• Your assignment:
Set out exactly every line of the entries below, starting at the line that holds "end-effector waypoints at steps" and stopping after the line that holds "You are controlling".

======== Record excerpts

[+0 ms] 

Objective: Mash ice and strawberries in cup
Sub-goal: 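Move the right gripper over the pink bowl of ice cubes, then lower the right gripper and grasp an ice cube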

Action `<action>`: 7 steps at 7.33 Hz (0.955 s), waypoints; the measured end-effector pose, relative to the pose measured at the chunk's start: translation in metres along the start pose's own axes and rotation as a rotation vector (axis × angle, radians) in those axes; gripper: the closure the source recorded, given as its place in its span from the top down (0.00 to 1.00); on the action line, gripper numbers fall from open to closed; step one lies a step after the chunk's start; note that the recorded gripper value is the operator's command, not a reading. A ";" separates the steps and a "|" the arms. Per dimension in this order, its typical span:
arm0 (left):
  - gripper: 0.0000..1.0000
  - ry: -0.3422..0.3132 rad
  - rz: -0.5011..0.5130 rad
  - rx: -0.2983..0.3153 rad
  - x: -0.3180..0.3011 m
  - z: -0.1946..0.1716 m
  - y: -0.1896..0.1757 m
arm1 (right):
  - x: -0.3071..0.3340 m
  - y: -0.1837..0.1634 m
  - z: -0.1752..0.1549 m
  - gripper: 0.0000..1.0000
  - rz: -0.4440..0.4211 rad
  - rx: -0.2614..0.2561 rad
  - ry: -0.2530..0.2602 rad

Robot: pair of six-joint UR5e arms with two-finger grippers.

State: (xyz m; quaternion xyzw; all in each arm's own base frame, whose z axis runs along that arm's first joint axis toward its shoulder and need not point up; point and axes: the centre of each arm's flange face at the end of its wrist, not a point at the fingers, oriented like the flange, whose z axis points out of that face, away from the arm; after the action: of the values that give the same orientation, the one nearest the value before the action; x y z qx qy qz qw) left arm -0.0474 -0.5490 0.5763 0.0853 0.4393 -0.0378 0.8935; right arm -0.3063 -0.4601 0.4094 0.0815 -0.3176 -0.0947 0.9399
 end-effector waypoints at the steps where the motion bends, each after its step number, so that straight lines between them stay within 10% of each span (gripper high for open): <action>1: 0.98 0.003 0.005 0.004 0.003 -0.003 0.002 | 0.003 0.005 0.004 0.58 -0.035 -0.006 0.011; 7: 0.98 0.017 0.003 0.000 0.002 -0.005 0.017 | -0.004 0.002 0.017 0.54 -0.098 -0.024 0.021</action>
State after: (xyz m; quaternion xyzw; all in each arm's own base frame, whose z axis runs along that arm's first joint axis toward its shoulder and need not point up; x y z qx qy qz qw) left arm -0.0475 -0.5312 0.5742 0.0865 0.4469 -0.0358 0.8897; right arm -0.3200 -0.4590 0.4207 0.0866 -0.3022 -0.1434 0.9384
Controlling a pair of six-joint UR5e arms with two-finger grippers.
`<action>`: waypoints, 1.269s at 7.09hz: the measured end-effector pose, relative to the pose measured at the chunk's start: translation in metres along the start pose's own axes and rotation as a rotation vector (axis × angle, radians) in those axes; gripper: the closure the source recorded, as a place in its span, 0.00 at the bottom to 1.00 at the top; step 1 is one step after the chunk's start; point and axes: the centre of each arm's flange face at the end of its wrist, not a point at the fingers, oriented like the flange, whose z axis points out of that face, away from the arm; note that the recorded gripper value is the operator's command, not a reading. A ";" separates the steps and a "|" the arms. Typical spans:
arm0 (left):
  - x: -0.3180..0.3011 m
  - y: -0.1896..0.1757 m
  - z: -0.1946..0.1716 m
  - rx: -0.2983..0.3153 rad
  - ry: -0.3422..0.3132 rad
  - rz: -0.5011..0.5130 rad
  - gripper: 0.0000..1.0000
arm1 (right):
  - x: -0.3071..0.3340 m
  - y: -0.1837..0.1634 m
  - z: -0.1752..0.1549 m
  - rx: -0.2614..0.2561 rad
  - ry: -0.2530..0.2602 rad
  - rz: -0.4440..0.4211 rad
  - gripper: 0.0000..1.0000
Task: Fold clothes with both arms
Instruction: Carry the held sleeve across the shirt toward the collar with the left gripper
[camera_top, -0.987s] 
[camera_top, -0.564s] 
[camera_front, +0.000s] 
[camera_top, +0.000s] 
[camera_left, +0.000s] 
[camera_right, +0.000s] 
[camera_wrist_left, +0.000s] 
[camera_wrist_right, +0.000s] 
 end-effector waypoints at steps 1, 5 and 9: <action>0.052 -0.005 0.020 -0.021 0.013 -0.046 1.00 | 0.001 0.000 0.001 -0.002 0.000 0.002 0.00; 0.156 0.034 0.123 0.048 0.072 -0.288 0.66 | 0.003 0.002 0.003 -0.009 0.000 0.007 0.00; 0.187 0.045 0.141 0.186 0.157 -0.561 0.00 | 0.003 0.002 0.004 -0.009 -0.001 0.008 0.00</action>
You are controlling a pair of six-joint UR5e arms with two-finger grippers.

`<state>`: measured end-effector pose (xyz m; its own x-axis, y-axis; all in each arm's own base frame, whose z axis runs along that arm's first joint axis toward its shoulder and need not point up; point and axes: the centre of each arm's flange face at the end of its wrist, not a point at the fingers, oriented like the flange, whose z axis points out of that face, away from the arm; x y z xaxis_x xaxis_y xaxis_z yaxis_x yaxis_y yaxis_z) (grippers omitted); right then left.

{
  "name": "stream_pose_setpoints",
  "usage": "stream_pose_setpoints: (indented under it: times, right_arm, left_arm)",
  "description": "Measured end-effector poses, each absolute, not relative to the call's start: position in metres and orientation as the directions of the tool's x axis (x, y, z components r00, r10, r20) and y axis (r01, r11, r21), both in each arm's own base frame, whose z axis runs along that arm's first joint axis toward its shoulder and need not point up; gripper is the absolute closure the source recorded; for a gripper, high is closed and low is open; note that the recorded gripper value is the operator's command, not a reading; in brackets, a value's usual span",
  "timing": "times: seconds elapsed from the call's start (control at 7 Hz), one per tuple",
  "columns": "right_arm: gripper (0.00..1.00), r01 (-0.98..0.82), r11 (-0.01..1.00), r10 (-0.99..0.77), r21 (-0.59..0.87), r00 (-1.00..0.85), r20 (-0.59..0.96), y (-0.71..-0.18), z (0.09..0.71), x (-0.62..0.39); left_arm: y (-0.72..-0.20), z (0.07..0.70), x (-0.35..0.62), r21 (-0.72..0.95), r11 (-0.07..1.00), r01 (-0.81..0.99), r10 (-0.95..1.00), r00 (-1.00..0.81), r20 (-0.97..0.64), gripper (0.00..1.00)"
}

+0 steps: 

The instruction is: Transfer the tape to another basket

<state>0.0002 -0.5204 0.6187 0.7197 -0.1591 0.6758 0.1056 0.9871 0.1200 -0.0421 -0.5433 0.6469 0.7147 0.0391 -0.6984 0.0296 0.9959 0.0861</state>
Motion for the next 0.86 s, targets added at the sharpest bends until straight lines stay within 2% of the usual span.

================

• Answer to the problem:
 end-effector waypoints at steps 1, 5 and 9: <action>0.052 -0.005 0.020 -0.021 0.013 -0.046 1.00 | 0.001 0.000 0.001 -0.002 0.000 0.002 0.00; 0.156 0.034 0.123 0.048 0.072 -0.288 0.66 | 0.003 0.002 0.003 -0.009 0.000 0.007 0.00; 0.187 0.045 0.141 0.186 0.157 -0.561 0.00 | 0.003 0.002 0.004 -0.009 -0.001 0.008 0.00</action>
You are controlling a pair of six-joint UR5e arms with two-finger grippers.

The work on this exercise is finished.